Should the left come to power they will certainly attempt such policies. But will they succeed? They will most likely to able to complicate market reforms. Today, however, any attempt at a communist revenge will be opposed not by a group of reformers but powerful financial and industrial clans that would be hurt by a change in economic policy. These groups are interested in maintaining the status quo which affords them a leading role and relative social stability. It is not by accident that in Moscow, the citadel of power and business, Our Home Is Russia won 20 percent of the vote. These are not simply votes, but votes that are strengthened by capital and powerful authorities.

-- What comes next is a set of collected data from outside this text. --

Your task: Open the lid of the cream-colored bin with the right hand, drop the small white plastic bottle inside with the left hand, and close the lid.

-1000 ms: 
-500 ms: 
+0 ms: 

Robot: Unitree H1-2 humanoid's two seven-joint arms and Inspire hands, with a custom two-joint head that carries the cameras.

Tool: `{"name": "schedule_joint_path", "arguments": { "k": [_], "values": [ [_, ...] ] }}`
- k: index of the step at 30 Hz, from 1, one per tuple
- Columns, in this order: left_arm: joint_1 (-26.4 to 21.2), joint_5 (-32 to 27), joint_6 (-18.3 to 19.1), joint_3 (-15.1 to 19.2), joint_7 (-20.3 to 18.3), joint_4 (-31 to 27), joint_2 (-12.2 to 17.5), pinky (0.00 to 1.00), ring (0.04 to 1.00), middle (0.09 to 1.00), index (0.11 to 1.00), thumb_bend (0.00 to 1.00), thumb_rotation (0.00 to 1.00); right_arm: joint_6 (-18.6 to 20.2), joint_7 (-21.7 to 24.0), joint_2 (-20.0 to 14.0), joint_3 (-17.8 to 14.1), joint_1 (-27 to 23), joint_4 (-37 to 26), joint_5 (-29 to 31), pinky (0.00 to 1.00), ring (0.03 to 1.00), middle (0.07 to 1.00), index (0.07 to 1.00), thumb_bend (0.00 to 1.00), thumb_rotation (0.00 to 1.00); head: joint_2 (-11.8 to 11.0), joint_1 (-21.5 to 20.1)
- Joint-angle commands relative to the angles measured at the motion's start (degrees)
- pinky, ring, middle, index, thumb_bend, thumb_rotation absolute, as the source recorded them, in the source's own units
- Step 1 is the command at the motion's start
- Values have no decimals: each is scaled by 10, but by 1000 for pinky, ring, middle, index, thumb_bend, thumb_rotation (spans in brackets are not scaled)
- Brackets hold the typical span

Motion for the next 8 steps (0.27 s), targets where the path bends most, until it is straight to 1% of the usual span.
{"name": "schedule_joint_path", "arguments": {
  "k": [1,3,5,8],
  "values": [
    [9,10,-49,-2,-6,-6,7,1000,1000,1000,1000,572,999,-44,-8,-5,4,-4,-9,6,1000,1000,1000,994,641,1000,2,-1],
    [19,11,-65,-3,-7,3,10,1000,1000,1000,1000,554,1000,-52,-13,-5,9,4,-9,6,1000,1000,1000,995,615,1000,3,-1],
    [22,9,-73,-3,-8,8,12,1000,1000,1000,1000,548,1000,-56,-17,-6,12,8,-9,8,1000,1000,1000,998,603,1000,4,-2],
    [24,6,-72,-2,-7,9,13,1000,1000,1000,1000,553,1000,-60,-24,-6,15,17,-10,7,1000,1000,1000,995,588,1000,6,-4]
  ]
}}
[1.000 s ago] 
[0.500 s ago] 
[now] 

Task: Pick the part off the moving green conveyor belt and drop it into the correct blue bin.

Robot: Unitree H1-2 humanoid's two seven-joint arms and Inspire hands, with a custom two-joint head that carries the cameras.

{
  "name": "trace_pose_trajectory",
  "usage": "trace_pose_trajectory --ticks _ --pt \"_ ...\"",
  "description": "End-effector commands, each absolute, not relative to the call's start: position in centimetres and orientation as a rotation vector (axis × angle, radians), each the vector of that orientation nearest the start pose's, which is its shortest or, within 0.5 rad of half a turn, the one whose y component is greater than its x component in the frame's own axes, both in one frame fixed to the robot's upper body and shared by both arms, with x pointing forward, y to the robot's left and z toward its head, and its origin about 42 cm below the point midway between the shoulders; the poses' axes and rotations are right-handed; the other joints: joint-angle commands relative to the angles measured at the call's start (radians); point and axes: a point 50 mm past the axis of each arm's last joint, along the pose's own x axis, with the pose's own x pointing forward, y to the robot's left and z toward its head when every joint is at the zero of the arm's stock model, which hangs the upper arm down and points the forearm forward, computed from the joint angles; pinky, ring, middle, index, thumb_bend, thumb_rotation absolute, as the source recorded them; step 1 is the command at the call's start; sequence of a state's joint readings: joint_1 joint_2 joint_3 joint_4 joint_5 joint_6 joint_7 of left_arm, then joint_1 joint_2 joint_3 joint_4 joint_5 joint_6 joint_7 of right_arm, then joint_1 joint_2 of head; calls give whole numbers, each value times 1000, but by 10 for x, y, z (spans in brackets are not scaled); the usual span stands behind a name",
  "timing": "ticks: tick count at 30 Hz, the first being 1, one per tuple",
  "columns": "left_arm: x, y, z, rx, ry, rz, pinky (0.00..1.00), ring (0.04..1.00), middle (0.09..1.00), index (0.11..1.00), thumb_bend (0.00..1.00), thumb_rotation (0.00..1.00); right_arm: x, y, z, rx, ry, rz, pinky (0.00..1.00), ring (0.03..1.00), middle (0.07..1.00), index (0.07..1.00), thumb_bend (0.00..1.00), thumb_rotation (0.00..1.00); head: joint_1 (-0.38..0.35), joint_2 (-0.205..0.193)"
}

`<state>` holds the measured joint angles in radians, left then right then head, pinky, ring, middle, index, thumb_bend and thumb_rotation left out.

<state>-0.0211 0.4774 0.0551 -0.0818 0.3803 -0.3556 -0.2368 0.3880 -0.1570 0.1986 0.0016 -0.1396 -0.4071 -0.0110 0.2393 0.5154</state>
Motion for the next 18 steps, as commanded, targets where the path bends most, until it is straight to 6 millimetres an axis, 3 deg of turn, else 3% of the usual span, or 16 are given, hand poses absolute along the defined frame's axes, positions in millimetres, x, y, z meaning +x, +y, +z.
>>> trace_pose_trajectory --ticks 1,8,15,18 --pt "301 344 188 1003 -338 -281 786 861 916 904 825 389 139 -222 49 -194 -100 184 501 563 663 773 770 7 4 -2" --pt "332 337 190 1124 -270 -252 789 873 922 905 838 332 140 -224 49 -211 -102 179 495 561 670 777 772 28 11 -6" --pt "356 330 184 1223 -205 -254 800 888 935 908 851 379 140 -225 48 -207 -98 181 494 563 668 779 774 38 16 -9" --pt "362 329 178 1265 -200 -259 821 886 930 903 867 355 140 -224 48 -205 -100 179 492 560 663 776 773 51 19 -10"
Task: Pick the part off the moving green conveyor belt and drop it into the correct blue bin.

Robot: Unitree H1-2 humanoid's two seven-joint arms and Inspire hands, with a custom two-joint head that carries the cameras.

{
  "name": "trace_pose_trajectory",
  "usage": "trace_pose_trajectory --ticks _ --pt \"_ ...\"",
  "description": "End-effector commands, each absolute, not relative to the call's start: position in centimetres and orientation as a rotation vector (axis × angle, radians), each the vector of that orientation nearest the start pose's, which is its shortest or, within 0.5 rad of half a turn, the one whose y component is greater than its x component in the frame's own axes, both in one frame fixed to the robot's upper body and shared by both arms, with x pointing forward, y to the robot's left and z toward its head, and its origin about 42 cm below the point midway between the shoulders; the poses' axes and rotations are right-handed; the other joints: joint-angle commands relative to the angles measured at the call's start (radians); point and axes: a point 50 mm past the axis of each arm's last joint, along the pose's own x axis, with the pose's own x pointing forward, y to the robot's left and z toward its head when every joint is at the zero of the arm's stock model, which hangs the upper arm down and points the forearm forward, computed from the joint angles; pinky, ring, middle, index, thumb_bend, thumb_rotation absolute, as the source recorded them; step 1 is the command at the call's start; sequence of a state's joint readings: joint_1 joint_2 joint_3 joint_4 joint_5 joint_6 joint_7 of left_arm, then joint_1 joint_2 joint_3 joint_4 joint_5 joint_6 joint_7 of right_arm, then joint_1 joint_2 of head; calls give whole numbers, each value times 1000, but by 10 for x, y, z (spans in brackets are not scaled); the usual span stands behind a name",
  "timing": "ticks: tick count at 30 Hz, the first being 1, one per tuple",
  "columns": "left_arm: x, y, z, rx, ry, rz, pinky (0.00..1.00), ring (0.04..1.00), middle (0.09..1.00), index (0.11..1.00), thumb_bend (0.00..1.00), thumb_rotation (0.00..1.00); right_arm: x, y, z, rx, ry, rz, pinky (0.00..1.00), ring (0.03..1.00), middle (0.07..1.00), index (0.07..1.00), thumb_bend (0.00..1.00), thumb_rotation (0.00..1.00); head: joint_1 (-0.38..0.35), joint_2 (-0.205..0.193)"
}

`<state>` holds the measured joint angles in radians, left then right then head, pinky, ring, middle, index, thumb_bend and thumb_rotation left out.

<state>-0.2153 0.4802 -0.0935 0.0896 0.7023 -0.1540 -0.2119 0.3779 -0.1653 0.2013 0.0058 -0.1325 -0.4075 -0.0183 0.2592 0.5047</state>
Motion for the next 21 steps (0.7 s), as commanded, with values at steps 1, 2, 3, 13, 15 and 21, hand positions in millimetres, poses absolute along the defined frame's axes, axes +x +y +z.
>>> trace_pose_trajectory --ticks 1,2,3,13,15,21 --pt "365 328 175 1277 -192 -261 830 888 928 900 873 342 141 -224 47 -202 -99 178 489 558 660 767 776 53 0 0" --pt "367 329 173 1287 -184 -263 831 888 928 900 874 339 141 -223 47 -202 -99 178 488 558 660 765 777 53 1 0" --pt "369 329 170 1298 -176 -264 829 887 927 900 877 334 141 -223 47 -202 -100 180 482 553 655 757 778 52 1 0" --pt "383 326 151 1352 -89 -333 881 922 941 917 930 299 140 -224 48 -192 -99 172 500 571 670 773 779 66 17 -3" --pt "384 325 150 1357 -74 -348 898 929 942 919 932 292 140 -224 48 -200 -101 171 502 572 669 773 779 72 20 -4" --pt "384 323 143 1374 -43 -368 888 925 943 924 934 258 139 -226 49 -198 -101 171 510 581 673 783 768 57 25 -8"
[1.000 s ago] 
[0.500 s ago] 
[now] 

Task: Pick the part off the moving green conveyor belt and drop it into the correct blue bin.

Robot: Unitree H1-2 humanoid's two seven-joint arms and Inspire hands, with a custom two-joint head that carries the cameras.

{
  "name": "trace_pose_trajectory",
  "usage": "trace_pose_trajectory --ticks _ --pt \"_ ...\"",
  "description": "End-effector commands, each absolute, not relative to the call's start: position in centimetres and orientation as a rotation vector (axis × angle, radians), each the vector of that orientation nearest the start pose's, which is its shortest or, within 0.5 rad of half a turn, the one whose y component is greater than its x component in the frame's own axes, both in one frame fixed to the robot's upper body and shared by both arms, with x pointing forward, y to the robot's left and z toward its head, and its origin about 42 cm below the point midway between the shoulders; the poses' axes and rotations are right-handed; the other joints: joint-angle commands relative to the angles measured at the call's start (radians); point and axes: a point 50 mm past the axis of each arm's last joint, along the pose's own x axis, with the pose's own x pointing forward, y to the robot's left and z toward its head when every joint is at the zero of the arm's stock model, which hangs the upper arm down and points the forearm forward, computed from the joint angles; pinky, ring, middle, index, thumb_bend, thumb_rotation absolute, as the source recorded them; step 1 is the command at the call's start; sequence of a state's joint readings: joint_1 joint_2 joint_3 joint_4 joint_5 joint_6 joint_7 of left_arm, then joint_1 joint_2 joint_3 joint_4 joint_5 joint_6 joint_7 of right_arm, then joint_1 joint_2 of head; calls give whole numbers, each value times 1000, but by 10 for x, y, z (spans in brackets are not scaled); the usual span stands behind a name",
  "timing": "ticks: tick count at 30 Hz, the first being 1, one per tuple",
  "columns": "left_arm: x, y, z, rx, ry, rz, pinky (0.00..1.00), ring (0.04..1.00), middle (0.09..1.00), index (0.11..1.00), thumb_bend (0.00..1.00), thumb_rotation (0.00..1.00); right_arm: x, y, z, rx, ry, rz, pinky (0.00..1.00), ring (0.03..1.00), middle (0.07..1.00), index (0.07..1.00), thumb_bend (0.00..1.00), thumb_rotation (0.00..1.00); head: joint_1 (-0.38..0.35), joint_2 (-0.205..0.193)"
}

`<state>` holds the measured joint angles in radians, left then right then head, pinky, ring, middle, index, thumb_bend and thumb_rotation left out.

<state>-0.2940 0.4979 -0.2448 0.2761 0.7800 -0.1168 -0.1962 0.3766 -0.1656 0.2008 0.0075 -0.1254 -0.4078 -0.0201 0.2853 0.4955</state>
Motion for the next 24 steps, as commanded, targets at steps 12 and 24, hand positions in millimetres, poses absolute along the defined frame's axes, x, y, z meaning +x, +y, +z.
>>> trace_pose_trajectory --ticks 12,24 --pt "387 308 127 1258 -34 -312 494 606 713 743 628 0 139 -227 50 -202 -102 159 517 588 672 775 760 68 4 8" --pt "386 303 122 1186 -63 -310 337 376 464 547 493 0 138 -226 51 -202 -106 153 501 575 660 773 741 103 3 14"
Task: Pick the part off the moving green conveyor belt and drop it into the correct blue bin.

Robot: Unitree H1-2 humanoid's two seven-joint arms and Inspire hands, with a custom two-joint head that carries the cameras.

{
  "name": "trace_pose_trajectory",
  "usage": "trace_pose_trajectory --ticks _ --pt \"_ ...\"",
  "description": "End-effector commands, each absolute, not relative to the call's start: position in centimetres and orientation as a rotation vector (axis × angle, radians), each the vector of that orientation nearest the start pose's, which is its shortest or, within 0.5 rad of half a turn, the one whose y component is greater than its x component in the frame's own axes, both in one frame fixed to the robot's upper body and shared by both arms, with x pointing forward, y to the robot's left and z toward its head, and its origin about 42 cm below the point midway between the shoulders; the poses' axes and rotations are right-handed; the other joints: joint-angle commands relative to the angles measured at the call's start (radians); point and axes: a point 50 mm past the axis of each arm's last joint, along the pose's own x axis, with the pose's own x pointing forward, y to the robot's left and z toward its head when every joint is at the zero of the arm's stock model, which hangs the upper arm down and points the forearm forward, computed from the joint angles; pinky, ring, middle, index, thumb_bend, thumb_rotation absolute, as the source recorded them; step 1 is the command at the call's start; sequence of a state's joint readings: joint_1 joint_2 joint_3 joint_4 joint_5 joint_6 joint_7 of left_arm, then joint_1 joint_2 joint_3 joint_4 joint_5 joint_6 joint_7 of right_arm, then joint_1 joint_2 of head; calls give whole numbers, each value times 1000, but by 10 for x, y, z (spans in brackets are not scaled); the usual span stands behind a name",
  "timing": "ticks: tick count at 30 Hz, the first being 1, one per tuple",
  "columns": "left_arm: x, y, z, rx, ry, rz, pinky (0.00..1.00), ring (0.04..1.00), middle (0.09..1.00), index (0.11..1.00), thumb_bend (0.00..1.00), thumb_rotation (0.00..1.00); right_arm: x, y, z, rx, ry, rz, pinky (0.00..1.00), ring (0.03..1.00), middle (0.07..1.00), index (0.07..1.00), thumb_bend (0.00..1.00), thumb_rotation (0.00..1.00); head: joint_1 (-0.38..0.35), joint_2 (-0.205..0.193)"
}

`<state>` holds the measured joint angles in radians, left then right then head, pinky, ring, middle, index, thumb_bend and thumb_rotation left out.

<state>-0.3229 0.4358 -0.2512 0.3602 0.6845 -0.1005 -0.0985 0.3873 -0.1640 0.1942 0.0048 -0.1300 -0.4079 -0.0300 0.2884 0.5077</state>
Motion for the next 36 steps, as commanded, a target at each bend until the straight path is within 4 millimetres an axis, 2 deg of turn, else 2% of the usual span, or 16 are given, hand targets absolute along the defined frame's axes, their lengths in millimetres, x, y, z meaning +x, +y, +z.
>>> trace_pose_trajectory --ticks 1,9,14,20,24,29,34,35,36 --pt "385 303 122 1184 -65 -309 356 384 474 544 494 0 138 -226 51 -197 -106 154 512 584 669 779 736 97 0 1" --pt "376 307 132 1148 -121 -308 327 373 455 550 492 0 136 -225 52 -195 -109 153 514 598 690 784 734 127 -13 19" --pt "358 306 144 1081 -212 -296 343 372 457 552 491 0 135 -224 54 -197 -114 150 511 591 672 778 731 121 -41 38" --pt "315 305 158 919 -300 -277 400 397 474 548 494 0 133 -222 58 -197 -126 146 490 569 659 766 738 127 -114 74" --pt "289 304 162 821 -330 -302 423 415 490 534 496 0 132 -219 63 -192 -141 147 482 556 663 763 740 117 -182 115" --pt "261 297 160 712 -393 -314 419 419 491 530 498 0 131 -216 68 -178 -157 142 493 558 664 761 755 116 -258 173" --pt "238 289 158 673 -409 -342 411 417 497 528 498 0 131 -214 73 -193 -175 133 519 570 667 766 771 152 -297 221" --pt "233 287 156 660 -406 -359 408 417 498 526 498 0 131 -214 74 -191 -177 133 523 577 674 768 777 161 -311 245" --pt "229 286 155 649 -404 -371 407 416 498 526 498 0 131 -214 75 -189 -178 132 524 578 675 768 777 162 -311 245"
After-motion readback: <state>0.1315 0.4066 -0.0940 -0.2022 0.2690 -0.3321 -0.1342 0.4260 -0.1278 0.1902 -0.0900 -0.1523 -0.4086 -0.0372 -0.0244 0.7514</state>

Alas, Russia has never had a civil society which is capable of transforming destructive communist ideas into moderate social-democratic ones. However, this does not mean that the country is once again open to communist experiment. The corporate regime made up of various elites that has been formed in Russia is strong enough to defend its interests against any left revenge. If what is meant by revenge is not simple victory at the elections but fully carrying out certain political and economic ideas.





Lyudmila Telen is deputy chief editor of the weekly Moskovskiye Novosti. She contributed this comment to The Moscow Times.